Nos recorrimos Yangón de punta a punta. Caminamos, viajamos en tren y en colectivo. Nos dejamos perder por sus calles y su gente, sus veredas rotas, sus edificios despintados y sus pagodas doradas y brillantes.
Siempre que dejamos atrás un lugar nos gusta charlar sobre lo que nos dejó, sobre la sensación que tuvo uno y la del otro.
“No me gustó”, fulminé. Agus apoyó la moción.
Caminar por Yangón nos recordó a varios lugares en los que estuvimos: una pizca de Perú y sus insoportables bocinazos, las veredas rotas y los edificios venidos abajo de La Habana, y la devoción a una religión donando hasta lo que no se tiene como lo vi en Samoa. Eso sí, acá vimos caras que nos transmitieron sensaciones que no tuvimos antes. Rostros de un pueblo olvidado que fue marginado durante años por una dictadura y que al día de hoy todavía intentan levantarse pero todo un contexto que los sigue hundiendo bajo su pulgar.
Durante estos tres días buscamos constantemente una devolución de sonrisas, acercarnos un poco a la gente y poder interactuar. Algunos respondieron, otros no y fuimos capaces de hasta molestarnos por eso. Hay que ser pelotudo eh. Por suerte no tardamos en entrar en razón y cuando vemos a los nenes de un orfanato jugando a la pelota, celebrando un gol y esperando nuestros aplausos mientras sus padres –si es que aún están vivos- pelean en una guerra civil al norte del país, el corazón se nos inunda de tristeza.
Pero se pone peor.
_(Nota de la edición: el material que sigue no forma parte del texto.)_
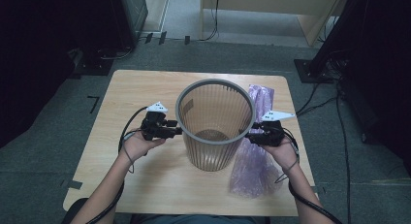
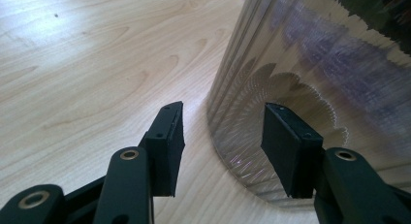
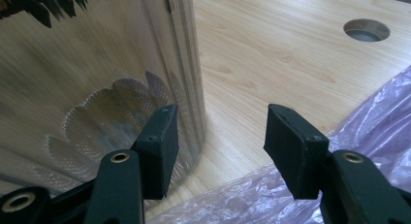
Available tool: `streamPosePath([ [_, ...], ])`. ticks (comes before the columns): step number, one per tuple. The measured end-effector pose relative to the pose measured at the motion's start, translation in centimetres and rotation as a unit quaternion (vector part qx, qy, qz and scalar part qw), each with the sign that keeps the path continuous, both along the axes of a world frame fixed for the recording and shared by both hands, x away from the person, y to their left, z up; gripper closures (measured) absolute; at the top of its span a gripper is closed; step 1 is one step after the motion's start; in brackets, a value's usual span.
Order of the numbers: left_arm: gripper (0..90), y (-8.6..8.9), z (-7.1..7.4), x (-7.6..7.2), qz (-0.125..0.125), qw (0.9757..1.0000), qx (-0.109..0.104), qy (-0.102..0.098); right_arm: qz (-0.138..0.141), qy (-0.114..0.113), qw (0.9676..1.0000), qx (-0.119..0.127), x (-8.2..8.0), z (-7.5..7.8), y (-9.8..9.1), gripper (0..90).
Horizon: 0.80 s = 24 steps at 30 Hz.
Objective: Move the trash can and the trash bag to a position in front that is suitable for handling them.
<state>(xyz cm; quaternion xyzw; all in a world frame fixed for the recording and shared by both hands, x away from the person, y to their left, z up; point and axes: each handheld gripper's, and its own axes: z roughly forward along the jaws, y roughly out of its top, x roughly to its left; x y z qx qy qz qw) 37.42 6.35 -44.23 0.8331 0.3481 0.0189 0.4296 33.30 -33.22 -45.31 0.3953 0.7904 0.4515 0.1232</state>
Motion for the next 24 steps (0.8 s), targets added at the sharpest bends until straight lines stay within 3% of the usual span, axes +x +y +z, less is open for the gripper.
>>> streamPosePath([
  [6, 46.9, 0.2, 0.1, -0.3, -0.008, 1.0, -0.002, 0.002, 0.011, 0.001, 0.9999, 0.003, -0.3, 0.0, -0.1, 43.1],
  [8, 38.2, 0.4, 0.1, 0.0, -0.008, 0.9999, -0.008, 0.004, 0.003, 0.003, 1.0, 0.006, -0.1, -0.1, -0.3, 35.2],
  [11, 37.2, 0.8, 0.4, 0.3, -0.001, 0.9999, -0.01, 0.0, -0.002, -0.002, 1.0, 0.001, 0.0, -0.4, -0.5, 32.3],
  [13, 35.8, 1.0, 0.9, 0.5, 0.002, 1.0, -0.006, -0.004, -0.009, -0.004, 0.9998, -0.019, 0.2, -1.0, -0.6, 28.2],
  [16, 34.6, 1.2, 1.2, 0.8, 0.006, 1.0, -0.005, 0.002, -0.014, -0.002, 0.9995, -0.028, 0.4, -1.5, -0.8, 26.8],
  [17, 34.0, 1.2, 1.4, 1.0, 0.007, 1.0, -0.003, 0.005, -0.023, 0.009, 0.9991, -0.035, 0.5, -1.9, -0.9, 25.2],
  [24, 34.1, 1.1, 2.4, 1.5, 0.006, 1.0, -0.002, -0.002, -0.055, 0.021, 0.9977, -0.033, 1.0, -2.6, -1.6, 24.4],
])
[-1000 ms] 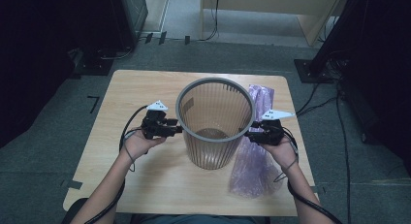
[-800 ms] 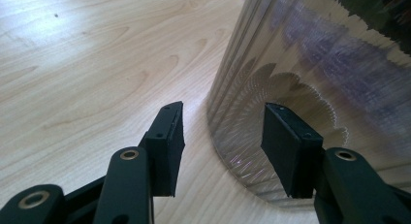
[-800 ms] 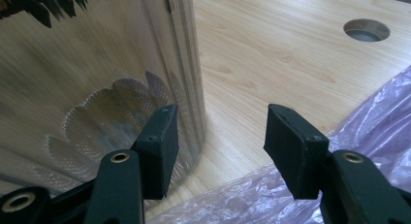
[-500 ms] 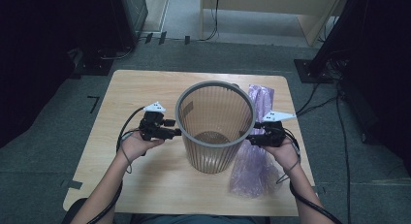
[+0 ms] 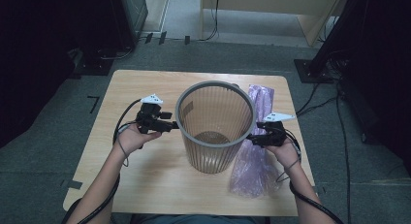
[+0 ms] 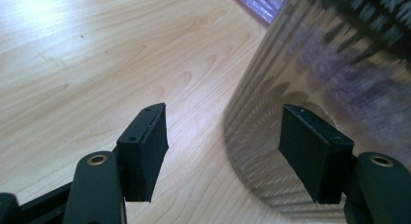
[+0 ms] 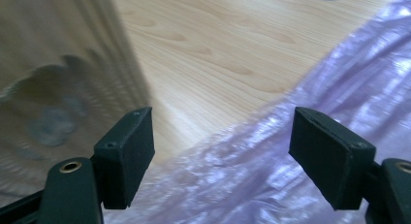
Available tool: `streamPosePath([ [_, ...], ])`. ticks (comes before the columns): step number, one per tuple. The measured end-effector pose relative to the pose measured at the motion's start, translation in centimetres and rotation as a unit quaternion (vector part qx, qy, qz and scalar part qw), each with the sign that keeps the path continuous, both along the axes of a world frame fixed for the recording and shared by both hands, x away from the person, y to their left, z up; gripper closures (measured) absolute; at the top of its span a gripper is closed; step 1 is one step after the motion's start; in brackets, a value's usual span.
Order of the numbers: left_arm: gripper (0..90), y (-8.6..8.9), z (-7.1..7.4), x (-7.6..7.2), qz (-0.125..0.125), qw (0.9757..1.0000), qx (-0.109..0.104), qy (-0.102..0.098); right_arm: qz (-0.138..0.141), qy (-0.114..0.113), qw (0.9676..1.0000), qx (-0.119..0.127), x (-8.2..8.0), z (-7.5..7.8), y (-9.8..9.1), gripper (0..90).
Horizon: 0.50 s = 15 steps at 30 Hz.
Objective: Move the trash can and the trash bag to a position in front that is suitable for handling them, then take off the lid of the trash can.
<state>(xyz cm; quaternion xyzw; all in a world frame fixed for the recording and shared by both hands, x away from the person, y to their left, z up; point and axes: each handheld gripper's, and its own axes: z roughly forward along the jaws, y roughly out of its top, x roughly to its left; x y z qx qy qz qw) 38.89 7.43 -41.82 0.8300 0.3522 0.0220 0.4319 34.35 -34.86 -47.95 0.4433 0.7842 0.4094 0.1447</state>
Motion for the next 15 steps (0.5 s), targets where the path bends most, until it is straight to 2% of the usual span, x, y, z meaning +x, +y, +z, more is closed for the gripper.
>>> streamPosePath([
  [1, 34.1, 0.0, 0.3, 0.1, -0.001, 1.0, 0.0, 0.001, -0.011, 0.001, 0.9999, -0.009, 0.1, -0.2, -0.2, 24.7],
  [5, 34.0, 0.0, 0.8, 0.3, -0.003, 1.0, 0.003, 0.005, -0.025, 0.011, 0.9995, -0.018, 0.3, -0.7, -0.6, 24.3],
  [6, 34.0, 0.0, 0.8, 0.3, -0.003, 1.0, 0.003, 0.005, -0.025, 0.011, 0.9995, -0.018, 0.3, -0.7, -0.6, 24.3],
  [7, 34.0, 0.0, 1.0, 0.3, -0.002, 1.0, 0.001, 0.004, -0.016, 0.013, 0.9997, -0.012, 0.4, -0.8, -0.9, 18.9],
  [9, 33.9, 0.1, 1.3, 0.4, -0.004, 1.0, 0.002, 0.004, -0.008, 0.013, 0.9999, -0.003, 0.4, -0.9, -1.1, 18.3],
  [15, 33.7, 0.3, 2.0, 0.6, -0.006, 1.0, 0.0, 0.005, -0.02, 0.013, 0.9997, -0.004, 0.5, -1.1, -1.5, 18.4],
])
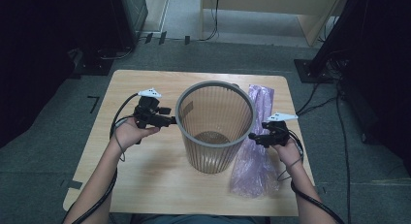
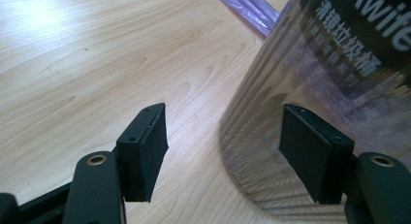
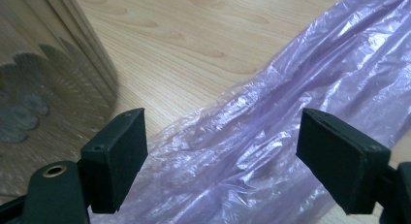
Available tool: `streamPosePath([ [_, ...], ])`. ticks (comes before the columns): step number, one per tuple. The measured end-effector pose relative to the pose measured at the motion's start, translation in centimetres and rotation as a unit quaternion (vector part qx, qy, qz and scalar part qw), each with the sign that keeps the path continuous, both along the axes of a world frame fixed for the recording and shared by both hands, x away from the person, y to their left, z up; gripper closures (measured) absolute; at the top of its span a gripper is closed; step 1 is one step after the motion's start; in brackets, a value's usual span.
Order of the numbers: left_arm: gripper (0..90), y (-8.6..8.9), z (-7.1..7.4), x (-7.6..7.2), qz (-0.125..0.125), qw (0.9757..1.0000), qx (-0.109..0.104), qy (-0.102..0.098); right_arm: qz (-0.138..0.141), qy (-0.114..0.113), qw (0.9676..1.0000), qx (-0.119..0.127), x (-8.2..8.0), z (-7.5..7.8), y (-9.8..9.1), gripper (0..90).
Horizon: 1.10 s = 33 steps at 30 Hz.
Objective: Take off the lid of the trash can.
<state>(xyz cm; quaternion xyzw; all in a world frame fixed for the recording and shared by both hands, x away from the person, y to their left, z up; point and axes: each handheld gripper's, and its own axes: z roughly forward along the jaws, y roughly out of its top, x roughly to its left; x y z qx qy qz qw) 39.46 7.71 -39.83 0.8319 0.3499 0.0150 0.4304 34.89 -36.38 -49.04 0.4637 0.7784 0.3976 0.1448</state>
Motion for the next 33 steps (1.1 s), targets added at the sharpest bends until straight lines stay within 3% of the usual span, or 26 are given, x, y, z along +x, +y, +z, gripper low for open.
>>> streamPosePath([
  [8, 33.4, 0.2, 1.0, 0.0, 0.002, 1.0, 0.002, -0.004, 0.009, 0.013, 0.9998, -0.016, 0.2, -1.0, -0.4, 18.4],
  [15, 33.4, 0.5, 1.9, -0.1, 0.005, 0.9999, -0.007, -0.008, 0.009, 0.008, 0.9997, -0.021, 0.4, -1.4, -0.7, 18.4],
  [23, 32.9, 0.5, 2.8, 0.2, 0.004, 0.9999, 0.006, -0.011, 0.016, 0.016, 0.9988, -0.042, 0.4, -2.7, -0.9, 17.4],
  [27, 32.4, 0.3, 3.6, 0.7, 0.002, 0.9999, 0.01, -0.012, 0.02, -0.012, 0.9987, -0.046, 0.4, -3.3, -0.6, 13.7],
  [30, 32.0, 0.1, 4.6, 1.0, -0.005, 0.9996, 0.014, -0.025, 0.022, -0.017, 0.9979, -0.059, 0.4, -3.3, -0.3, 12.9],
  [33, 32.0, 0.2, 5.0, 1.1, -0.002, 0.9998, 0.004, -0.021, 0.022, -0.017, 0.9979, -0.059, 0.4, -3.3, -0.3, 12.9],
])
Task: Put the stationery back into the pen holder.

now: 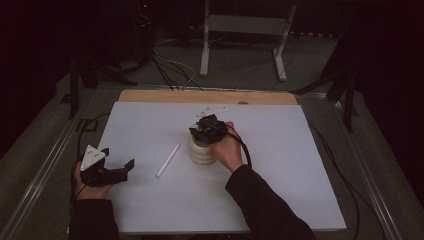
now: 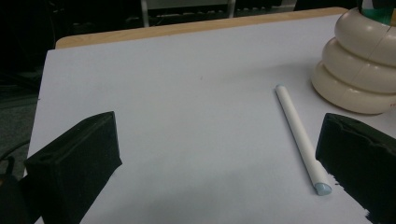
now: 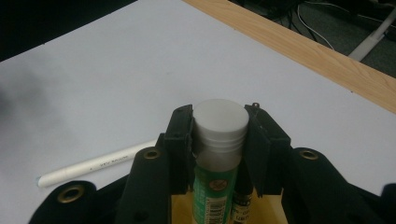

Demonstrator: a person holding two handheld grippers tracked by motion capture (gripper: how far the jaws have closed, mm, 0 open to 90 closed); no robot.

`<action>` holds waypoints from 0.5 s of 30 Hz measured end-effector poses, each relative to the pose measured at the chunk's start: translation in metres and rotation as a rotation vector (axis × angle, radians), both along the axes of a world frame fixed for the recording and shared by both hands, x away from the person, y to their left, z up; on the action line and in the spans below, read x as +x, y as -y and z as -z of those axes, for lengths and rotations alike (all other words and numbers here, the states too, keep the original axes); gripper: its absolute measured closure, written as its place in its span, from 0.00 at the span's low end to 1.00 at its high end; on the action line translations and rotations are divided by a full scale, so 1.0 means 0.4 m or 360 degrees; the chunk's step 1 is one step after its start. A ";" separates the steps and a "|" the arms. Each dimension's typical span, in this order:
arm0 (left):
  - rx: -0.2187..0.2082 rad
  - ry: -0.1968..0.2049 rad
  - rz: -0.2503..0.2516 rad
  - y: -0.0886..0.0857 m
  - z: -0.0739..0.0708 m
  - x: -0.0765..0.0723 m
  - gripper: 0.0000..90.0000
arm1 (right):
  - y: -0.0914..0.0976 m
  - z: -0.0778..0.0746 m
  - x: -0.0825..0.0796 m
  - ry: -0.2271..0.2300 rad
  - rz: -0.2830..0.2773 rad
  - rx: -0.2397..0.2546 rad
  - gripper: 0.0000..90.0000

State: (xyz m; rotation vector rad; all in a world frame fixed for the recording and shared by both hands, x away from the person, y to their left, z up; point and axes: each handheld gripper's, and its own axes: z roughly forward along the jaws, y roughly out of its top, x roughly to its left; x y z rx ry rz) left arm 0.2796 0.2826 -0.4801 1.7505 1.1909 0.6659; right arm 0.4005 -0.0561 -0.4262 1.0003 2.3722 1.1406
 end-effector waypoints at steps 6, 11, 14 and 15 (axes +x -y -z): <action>0.0001 0.0001 0.0000 0.000 0.000 0.000 0.00 | 0.001 0.002 -0.001 0.0000 0.0000 -0.0004 0.72; 0.0004 -0.0002 0.0001 0.001 0.000 0.000 0.00 | 0.003 0.005 -0.002 -0.0007 0.0005 -0.0005 0.72; 0.0007 -0.0002 0.0003 0.001 0.000 0.000 0.00 | 0.003 0.006 -0.002 -0.0010 0.0002 -0.0012 0.71; 0.0006 -0.0002 0.0002 0.001 0.000 0.000 0.00 | 0.003 0.007 -0.002 -0.0011 0.0002 -0.0013 0.71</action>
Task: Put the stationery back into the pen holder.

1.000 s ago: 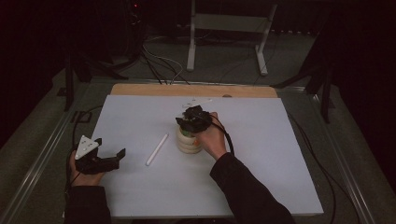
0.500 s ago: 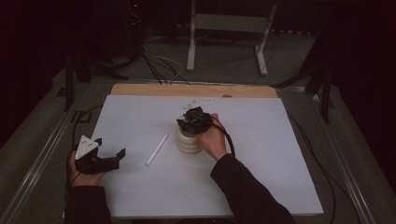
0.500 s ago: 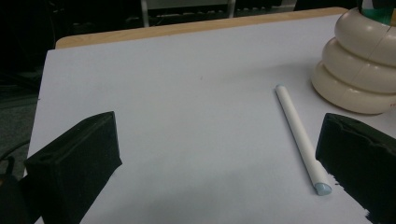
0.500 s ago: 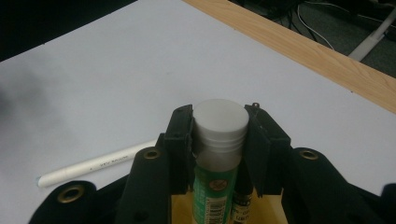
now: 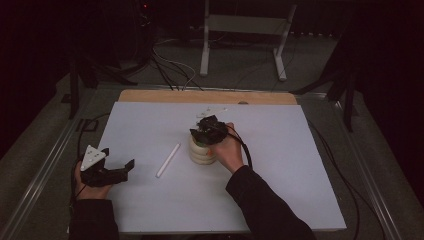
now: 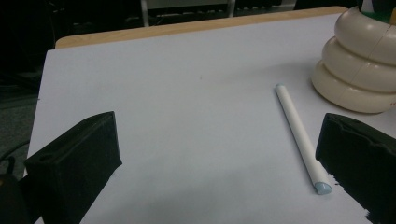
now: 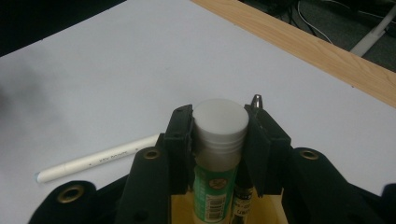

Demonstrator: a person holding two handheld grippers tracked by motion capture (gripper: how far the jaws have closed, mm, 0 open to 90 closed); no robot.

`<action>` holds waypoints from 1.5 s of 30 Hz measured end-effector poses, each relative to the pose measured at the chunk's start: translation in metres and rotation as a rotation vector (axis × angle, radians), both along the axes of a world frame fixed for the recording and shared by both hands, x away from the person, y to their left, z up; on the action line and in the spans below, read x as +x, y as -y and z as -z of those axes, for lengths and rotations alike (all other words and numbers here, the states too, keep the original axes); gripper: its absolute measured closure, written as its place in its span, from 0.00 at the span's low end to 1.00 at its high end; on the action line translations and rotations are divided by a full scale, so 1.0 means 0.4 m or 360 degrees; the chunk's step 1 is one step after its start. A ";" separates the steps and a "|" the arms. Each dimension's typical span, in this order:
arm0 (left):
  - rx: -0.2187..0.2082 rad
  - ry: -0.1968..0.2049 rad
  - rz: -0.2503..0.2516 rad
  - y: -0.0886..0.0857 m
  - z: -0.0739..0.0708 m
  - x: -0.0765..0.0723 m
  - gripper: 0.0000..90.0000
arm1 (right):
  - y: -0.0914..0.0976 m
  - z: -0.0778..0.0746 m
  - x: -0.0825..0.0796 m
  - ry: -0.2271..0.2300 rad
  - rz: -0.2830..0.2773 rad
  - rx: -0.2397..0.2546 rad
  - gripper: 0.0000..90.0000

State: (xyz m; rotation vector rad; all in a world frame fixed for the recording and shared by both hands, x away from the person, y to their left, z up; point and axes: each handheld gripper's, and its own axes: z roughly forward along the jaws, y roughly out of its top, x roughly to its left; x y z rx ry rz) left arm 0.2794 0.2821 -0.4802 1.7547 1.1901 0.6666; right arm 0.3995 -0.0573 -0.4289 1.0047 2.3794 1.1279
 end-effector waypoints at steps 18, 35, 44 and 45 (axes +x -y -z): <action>0.0003 -0.0001 0.0002 0.001 0.001 0.000 0.00 | 0.021 -0.017 -0.012 0.0006 -0.0010 0.0121 0.35; -0.0003 0.0001 -0.0005 -0.001 0.002 -0.001 0.00 | 0.106 -0.036 -0.022 0.0125 0.0035 0.0135 0.03; -0.0002 0.0000 -0.0007 0.001 0.002 -0.001 0.00 | 0.205 -0.030 -0.037 0.0141 0.0076 0.0095 0.01; -0.0001 0.0000 -0.0008 0.001 0.002 -0.001 0.00 | 0.217 -0.029 -0.038 0.0145 0.0081 0.0091 0.01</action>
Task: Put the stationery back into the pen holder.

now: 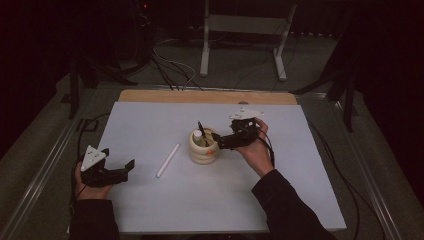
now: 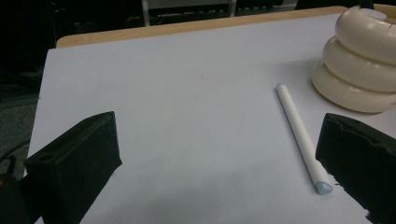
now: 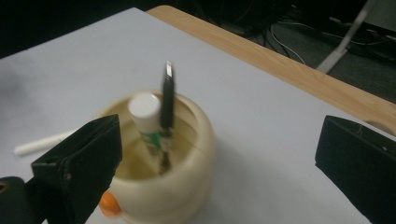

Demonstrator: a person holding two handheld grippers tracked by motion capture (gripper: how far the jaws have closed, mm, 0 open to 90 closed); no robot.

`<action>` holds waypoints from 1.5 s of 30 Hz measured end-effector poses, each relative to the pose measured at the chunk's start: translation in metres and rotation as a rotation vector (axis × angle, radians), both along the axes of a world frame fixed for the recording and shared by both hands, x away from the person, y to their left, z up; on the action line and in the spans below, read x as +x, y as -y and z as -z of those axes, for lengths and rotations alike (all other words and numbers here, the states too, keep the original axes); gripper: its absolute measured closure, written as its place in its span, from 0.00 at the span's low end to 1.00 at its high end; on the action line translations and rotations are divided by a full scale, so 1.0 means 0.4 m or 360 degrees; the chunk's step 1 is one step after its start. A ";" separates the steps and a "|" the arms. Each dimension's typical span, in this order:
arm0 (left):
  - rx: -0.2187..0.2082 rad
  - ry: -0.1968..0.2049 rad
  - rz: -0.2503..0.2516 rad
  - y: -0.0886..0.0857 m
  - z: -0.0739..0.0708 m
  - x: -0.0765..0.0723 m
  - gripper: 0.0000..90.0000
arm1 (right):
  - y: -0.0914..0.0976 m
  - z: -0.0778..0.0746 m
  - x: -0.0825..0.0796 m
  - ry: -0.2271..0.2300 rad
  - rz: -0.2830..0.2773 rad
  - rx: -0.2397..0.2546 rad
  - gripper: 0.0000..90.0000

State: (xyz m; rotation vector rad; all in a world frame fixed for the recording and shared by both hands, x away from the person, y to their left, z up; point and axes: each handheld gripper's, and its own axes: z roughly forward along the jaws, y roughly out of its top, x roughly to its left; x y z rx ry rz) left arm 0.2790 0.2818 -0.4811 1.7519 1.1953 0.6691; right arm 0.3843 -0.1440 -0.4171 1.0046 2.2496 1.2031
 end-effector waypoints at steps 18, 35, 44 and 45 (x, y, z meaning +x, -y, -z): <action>-0.0009 0.0010 -0.0002 -0.002 0.000 0.000 0.00 | 0.167 0.032 -0.053 0.0112 0.0086 -0.0028 0.01; -0.0021 0.0020 -0.0014 -0.007 -0.002 -0.002 0.00 | 0.309 0.129 -0.138 0.0041 0.0152 0.0067 0.01; 0.0002 0.0027 -0.0005 0.001 -0.002 -0.002 0.00 | 0.365 0.137 -0.167 0.0082 0.0242 0.0188 0.01; 0.0003 0.0027 -0.0007 0.003 -0.002 -0.003 0.00 | 0.368 0.135 -0.167 0.0088 0.0247 0.0197 0.01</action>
Porque cuando visitamos la Pagoda, a la que arquitectónicamente no hay nada que criticarle y es maravillosamente hermosa, nos empaña la vista su oro, sus joyas y sus cajas de donaciones. Y esa gente que está en la calle peleando como puede por salir adelante, se entrega por completo. Y es ahí cuando me revuelve el estómago y le insisto una vez más. “No soporto tanta desigualdad, no me gusta, no me gustó Yangón”.

Y si nos quedaban dudas de la herida que sigue sangrando, cada vez que le preguntábamos algo a Thura sobre los militares, nos respondía con respuestas evasivas y en voz baja. La democracia llegó a Myanmar, si, no así la seguridad de vivir en ella.
Igual, el cambio en Yangón se está comenzando a hacer notar, aunque a paso MUY lento. Muchos de los edificios antiguos se encuentran en remodelación; se puede ver como también se comienzan a construir otros más modernos; algunos negocios de comida chatarra (un KFC y un Pizza Hut en la zona más “lujosa” de Yangón), la bienvenida a Coca Cola, Red Bull y otras marcas internacionales, demuestra que Myanmar se está transformando y le está abriendo las puertas al mundo. Esperemos que para bien.
Yangón nos deja una gran contradicción. La pobreza se respira a cada paso que damos, como así también la apertura a empresas del extranjero, las cuales uno piensa que serán fructíferas para un país que durante tantos años ha tenido que sobrevivir como pudo. ¿Será Myanmar la regla a la excepción del turismo masivo e irresponsable, del lugareño que se quiere aprovechar del turista, del país que crece para unos pocos mientras que los que menos tienen siguen sin recibir nada? Estas, entre tantas preguntas nos dejó Yangón. Y este viaje recién empieza. Esperemos que algunas se vayan contestando en nuestro paso por este país.